A container that's running is not the same as a container that's healthy. Kubernetes doesn't know the difference unless you tell it.

Liveness probes answer: is this process still functioning, or is it stuck in a deadlock? If the check fails, Kubernetes restarts the container.

Readiness probes answer: is this container ready to receive traffic right now? If the check fails, the endpoint is removed from the Service — no traffic, no errors for users.

Startup probes exist for slow-starting applications that would otherwise fail their liveness check before they're even ready.

The mistake I see most often isn't skipping probes entirely — it's configuring them wrong. Liveness probes that hit a heavyweight endpoint, causing cascades of restarts under load. Readiness probes with failureThreshold: 1, meaning a single blip pulls the pod from rotation. Or probes with no initialDelaySeconds, so the container gets killed before it finishes booting.

A sensible baseline for an HTTP service:

yaml

1livenessProbe:
2  httpGet:
3    path: /healthz
4    port: 8080
5  initialDelaySeconds: 15
6  periodSeconds: 20
7  failureThreshold: 3
8readinessProbe:
9  httpGet:
10    path: /ready
11    port: 8080
12  initialDelaySeconds: 5
13  periodSeconds: 10
14  failureThreshold: 3

/healthz should do the minimum — return 200 if the process is alive. /ready can be more thorough: check database connectivity, warm caches, whatever your app needs before it can serve real traffic. Keep liveness cheap; keep readiness accurate.

Treating `kubectl logs` as a Logging Strategy

kubectl logs is a debugging tool, not a logging system. It reads from the container's stdout/stderr on that specific node, right now. When the pod restarts, you get the new container's logs. When the node goes away, you get nothing.

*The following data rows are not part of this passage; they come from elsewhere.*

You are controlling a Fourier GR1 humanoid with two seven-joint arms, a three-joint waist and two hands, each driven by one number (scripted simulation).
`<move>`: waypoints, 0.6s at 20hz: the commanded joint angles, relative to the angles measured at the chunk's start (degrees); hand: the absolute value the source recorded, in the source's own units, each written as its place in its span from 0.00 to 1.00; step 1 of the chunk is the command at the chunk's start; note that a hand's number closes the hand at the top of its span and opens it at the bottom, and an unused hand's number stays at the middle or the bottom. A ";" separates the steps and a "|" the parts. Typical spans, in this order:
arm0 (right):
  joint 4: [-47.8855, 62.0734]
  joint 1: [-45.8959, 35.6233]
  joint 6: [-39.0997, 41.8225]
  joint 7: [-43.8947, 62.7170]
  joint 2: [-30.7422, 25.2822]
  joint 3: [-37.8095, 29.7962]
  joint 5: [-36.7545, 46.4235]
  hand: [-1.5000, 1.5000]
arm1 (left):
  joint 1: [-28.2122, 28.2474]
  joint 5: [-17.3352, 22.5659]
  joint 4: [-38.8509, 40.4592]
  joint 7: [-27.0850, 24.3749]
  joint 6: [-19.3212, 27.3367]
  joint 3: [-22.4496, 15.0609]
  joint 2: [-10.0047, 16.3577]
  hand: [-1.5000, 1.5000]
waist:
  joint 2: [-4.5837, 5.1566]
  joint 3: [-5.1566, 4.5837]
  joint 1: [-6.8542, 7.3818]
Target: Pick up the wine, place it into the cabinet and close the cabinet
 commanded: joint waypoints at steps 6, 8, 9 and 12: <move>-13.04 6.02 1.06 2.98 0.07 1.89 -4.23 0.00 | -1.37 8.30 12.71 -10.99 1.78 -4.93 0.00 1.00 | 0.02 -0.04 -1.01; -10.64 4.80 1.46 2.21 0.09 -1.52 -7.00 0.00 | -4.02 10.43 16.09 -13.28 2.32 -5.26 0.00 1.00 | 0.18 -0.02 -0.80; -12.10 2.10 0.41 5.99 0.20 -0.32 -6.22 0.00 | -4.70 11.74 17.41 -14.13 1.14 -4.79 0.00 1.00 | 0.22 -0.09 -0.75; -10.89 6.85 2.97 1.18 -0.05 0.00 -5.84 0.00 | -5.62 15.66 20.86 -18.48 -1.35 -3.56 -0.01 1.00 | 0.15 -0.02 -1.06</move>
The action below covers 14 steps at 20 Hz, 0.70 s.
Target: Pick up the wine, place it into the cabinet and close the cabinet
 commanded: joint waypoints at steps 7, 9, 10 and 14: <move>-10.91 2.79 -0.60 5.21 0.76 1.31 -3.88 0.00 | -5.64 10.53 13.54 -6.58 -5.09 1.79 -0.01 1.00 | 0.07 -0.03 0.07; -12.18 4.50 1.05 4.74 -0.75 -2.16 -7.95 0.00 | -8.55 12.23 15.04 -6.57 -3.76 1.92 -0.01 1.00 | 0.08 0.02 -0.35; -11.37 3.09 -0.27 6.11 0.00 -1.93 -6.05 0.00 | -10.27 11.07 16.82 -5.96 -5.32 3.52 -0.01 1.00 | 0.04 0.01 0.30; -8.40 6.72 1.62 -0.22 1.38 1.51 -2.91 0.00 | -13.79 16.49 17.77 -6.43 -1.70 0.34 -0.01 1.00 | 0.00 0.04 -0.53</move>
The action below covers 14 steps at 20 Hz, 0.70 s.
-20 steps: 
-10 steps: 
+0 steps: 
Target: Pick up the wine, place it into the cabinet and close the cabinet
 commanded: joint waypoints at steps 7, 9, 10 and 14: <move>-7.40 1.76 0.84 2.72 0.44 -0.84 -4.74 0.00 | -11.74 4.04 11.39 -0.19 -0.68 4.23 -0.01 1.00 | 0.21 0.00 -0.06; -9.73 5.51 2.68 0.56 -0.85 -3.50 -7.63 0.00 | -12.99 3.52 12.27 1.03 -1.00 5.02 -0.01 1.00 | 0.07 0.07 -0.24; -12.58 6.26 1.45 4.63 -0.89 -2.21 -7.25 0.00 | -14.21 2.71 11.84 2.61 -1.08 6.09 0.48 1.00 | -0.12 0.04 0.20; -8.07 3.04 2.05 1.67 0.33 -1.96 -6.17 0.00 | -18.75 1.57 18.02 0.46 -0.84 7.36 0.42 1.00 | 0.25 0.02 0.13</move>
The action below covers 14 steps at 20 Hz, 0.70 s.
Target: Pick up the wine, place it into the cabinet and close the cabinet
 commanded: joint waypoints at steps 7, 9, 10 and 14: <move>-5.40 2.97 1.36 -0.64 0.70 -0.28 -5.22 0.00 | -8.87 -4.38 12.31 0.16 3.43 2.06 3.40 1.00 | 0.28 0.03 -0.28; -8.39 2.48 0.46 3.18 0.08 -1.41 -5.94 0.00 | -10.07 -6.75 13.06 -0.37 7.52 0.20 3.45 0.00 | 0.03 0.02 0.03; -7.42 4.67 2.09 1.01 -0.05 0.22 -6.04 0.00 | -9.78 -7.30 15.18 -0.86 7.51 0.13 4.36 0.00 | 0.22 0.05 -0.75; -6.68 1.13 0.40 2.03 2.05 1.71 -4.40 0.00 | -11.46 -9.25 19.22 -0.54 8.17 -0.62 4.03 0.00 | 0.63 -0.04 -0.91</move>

In production you need logs in a place that outlives any individual pod or node. The standard approach is a DaemonSet running a log forwarder — Fluent Bit is my preference over Fluentd; it's lighter, faster, and the config is simpler — that ships everything to a centralised store.

The bigger unlock is moving beyond plain text logs. If your applications emit structured JSON, you can filter, aggregate, and alert on log fields rather than grepping strings. Combined with OpenTelemetry, you get a single pipeline for logs, metrics, and traces — all correlated by trace ID. When something breaks, you can jump from a slow trace directly to the relevant log lines rather than guessing which pod was involved.

The minimum setup that's actually useful in production:

Fluent Bit DaemonSet forwarding to CloudWatch Logs, Loki, or Elasticsearch
Structured JSON logging in your applications
Prometheus scraping cluster and application metrics
Alerts on error rate and latency, not just on pod restarts

kubectl logs stays useful for quick checks. It just shouldn't be your only option when things go wrong at 2am.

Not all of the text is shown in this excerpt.